● **ASSIGNED TASK**
Each line below that includes "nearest" counts once; report the total and nothing more.

● **RAW DATA**
================

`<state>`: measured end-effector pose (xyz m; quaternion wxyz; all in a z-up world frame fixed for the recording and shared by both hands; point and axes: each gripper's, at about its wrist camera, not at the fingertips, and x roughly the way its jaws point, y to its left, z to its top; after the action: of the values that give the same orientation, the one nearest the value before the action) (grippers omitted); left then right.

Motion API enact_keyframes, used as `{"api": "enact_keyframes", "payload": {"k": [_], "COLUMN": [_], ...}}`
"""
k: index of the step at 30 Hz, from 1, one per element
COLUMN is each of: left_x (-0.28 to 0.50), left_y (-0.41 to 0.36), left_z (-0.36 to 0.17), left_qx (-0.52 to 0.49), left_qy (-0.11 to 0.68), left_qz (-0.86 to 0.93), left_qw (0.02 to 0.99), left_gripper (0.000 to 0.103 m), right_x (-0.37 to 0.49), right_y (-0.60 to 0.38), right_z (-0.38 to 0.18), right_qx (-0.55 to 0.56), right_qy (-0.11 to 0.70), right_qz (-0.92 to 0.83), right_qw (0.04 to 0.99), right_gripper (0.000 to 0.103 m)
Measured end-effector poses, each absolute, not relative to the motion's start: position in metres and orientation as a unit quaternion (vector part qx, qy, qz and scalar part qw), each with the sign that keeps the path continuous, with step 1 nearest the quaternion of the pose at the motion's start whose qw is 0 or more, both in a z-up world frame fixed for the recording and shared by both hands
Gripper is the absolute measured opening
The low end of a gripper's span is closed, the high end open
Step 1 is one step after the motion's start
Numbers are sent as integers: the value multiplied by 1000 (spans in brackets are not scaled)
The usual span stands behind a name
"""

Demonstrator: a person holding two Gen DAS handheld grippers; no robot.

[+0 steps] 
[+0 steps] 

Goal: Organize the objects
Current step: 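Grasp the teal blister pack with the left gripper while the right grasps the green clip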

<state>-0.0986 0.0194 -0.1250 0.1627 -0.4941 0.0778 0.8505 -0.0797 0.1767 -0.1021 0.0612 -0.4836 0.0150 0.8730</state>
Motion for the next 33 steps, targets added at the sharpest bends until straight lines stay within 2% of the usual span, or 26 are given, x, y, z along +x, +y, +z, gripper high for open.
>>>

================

● **ANSWER SPACE**
2